### Problem requirements:
Output every line of the data exactly as it appears.
━━ Given data
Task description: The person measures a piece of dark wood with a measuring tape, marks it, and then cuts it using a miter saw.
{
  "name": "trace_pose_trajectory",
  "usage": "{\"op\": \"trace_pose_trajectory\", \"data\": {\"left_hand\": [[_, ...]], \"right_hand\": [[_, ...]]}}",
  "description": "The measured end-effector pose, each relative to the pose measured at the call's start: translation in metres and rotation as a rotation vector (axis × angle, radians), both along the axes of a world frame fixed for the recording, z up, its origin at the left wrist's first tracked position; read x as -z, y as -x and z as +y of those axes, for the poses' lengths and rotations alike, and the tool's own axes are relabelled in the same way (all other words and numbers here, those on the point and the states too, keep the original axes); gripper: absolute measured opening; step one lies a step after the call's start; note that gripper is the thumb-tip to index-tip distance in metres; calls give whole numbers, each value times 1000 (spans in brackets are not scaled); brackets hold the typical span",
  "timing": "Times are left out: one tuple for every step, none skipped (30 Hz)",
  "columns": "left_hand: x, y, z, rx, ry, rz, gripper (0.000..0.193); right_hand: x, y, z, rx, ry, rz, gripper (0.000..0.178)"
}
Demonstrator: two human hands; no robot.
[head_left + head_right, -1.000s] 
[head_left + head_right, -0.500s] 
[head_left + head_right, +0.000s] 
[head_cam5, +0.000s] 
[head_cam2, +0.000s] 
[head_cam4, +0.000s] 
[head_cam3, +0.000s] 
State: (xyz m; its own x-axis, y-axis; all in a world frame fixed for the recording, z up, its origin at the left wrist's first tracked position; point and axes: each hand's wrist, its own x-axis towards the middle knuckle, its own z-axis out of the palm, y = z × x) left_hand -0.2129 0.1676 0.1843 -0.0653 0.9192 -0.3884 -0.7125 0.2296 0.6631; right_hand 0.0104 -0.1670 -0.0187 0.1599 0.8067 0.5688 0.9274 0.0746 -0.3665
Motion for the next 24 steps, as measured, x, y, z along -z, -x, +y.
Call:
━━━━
### Answer space:
Task description: The person measures a piece of dark wood with a measuring tape, marks it, and then cuts it using a miter saw.
{
  "name": "trace_pose_trajectory",
  "usage": "{\"op\": \"trace_pose_trajectory\", \"data\": {\"left_hand\": [[_, ...]], \"right_hand\": [[_, ...]]}}",
  "description": "The measured end-effector pose, each relative to the pose measured at the call's start: translation in metres and rotation as a rotation vector (axis × angle, radians), both along the axes of a world frame fixed for the recording, z up, its origin at the left wrist's first tracked position; read x as -z, y as -x and z as +y of those axes, for the poses' lengths and rotations alike, and the tool's own axes are relabelled in the same way (all other words and numbers here, those on the point and the states too, keep the original axes); gripper: absolute measured opening; step one lies a step after the call's start; note that gripper is the thumb-tip to index-tip distance in metres; calls give whole numbers, each value times 1000 (spans in brackets are not scaled); brackets hold the typical span",
  "timing": "Times are left out: one tuple for every step, none skipped (30 Hz)",
  "columns": "left_hand: x, y, z, rx, ry, rz, gripper (0.000..0.193); right_hand: x, y, z, rx, ry, rz, gripper (0.000..0.178)"
}
Demonstrator: two human hands; no robot.
[head_left + head_right, -1.000s] 
[head_left + head_right, -0.500s] 
[head_left + head_right, +0.000s] 
[head_cam5, +0.000s] 
[head_cam2, +0.000s] 
[head_cam4, +0.000s] 
[head_cam3, +0.000s] 
State: (xyz m; its own x-axis, y-axis; all in a world frame fixed for the recording, z up, its origin at the left wrist's first tracked position; point and axes: each hand's wrist, its own x-axis towards the middle knuckle, its own z-axis out of the palm, y = z × x) left_hand -0.2129 0.1676 0.1843 -0.0653 0.9192 -0.3884 -0.7125 0.2296 0.6631; right_hand 0.0104 -0.1670 -0.0187 0.1599 0.8067 0.5688 0.9274 0.0746 -0.3665
Motion for the next 24 steps, as measured, x, y, z along -z, -x, +y.
Call:

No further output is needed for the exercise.